6)      They’re SOOO long
Okay so parties are generally long. They generally last all night long. Because they’re fun.

School lasts a particular duration, with each lesson being scheduled for a shorter period of time. Work is also structured to an average period of time..generally. That’s because those two things are BORING.

So why weddings cause you to read the entire bible, and write your own short commentary-I Don’t Know! THEY’RE LIKE A GAZILLION YEARS LONG!


7)      Everybody’s fighting
At parties nobody fights.

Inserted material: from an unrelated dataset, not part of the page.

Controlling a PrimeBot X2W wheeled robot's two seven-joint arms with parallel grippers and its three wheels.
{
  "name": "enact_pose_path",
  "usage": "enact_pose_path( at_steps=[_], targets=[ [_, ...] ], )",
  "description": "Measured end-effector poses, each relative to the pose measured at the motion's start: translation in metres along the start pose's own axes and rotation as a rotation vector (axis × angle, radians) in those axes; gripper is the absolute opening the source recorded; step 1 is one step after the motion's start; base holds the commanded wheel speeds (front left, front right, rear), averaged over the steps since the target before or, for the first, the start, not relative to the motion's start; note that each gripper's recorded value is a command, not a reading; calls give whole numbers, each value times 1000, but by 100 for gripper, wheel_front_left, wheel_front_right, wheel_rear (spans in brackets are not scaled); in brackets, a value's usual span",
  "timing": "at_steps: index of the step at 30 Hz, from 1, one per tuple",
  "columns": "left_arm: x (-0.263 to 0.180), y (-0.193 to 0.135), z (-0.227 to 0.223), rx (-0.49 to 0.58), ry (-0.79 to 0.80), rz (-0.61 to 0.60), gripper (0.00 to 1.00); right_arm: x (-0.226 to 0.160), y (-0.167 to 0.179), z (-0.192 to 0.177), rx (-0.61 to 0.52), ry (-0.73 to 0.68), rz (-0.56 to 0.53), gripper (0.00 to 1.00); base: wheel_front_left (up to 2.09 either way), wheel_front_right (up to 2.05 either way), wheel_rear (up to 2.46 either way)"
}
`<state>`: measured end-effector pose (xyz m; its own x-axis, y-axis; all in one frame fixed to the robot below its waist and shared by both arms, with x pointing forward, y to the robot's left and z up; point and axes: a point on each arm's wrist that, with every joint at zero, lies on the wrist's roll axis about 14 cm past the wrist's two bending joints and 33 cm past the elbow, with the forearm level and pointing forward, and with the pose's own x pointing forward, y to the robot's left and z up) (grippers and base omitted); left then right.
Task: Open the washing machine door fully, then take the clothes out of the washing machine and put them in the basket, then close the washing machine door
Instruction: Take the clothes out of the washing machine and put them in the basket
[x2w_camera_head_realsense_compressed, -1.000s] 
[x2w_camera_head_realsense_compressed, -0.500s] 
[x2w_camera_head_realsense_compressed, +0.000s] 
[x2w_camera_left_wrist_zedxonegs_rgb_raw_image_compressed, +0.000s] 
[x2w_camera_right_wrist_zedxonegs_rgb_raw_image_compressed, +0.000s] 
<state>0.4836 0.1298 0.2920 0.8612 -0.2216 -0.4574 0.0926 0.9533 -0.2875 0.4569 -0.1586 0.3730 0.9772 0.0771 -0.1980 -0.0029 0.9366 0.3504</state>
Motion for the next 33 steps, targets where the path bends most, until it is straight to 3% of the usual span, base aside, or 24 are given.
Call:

Okay, I lie-drunk people fight, dumb people who don’t like their faces fight..but at weddings>>that grand aunt & her grander sibling are fighting because they want you to sing a particular song and dance in a particular way..*FACE PALM*


8)      Nobody’s having fun
Have I not been talking for the past number 1 to 7..?


9)      Food-sigh..where do I begin, the lines, the lack, the grossness, the awkwardness, the lameness..my solutions:
a)      Pizza for all
b)      It’s just a couple of hours..who will seriously malnourish and faint after a couple of hours without food??>>that grand aunt will, which brings me to ask again-WHY IS SHE THERE?



10)   They're lame!!!!




























fine print:if any parties have been/will be/force themselves to be offended by any statement in this post and/or are planning to have a wedding and/or are reading this at a wedding and thinking WHAT NOT TRUE my apologies. 

finer print:No bride/groom was hurt in the making of this.